Au terme de ce trop bref exposé, une question se pose : si l’éducation s’est toujours appuyée sur le transfert, dont Freud, lorsqu’il s’est intéressé à la question de la pédagogie, demandait qu’il soit pris en compte dans sa dimension libidinale, est-ce encore vrai aujourd’hui après la révolution Internet ? La réponse à cette question mérite d’être nuancée et nécessiterait une analyse approfondie des effets du développement sans cesse plus important de l’enseignement de masse en ligne, les MOOC (Massive Online Open Courses), auxquels des millions d’étudiants du monde entier sont inscrits. Je souhaite vous donner un exemple qui se rapporte à mon propos d’aujourd’hui. Gregory Nagy, professeur à Harvard, a recruté dix de ses anciens collègues pour participer et faciliter l’interaction pendant le MOOC issu de son cours très apprécié, intitulé précisément: Conceptions du héros grec antique.
Il est cependant difficile de prendre la mesure des effets subjectifs de cette éducation en ligne, par écran interposé. Ce qui est sûr en revanche, c’est que comme les évènements tragiques récents l’ont montré, l’utilisation de sites sur le Web et des réseaux sociaux, peuvent produire chez certains sujets ce qu’Alcibiade énonçait : une soumission totale, sans aucune division, à ce qui est désigné comme la volonté d’un Autre absolu.

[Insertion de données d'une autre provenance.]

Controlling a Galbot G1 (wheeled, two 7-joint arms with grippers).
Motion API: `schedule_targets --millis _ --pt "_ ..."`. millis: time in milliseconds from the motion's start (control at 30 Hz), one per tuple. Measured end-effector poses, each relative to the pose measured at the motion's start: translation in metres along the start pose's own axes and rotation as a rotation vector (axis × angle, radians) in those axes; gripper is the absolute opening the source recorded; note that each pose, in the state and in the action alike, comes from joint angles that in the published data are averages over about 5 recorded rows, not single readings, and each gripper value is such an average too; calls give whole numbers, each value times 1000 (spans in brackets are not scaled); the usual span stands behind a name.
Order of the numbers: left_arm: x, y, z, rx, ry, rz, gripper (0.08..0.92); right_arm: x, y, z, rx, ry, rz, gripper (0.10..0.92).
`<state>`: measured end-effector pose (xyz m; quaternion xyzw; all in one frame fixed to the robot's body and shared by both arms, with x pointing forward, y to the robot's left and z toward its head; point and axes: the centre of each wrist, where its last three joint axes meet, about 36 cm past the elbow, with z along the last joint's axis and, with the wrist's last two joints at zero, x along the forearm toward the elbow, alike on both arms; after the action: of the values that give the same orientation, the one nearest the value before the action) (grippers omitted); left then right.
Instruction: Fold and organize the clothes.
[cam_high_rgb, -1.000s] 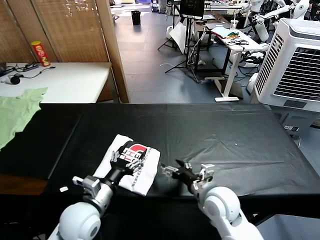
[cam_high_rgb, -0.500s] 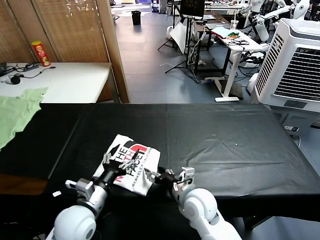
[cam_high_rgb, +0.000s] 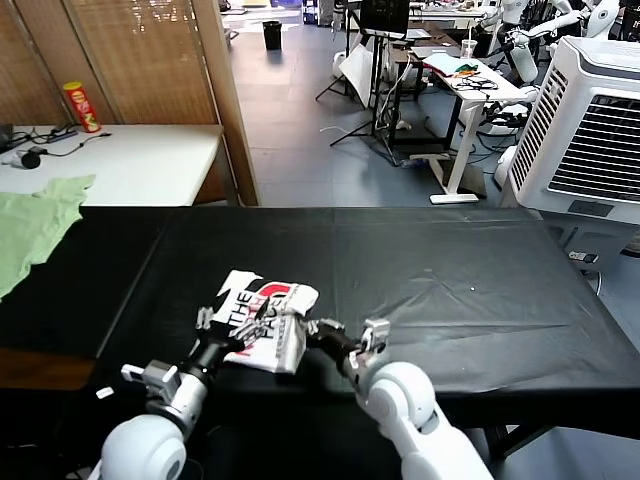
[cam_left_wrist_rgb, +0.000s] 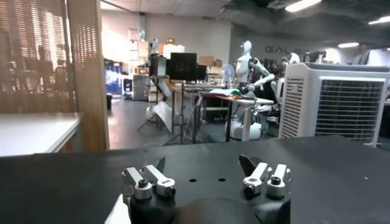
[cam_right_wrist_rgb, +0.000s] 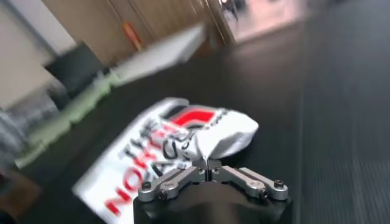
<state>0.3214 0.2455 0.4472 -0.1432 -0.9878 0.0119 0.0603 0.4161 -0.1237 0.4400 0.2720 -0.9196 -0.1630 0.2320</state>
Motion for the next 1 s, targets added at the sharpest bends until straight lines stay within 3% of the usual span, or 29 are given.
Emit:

Pour conclure, il me semble que la psychanalyse renoue, en l’éclairant d’un jour nouveau, avec ce qui était mis en jeu par l’exercice de la Paideia grecque et en particulier son lien organique avec le discours politique. Si ce constat est juste, il devrait permettre aux psychanalystes de faire des propositions concrètes pour tenter de résoudre le malaise actuel de l’éducation.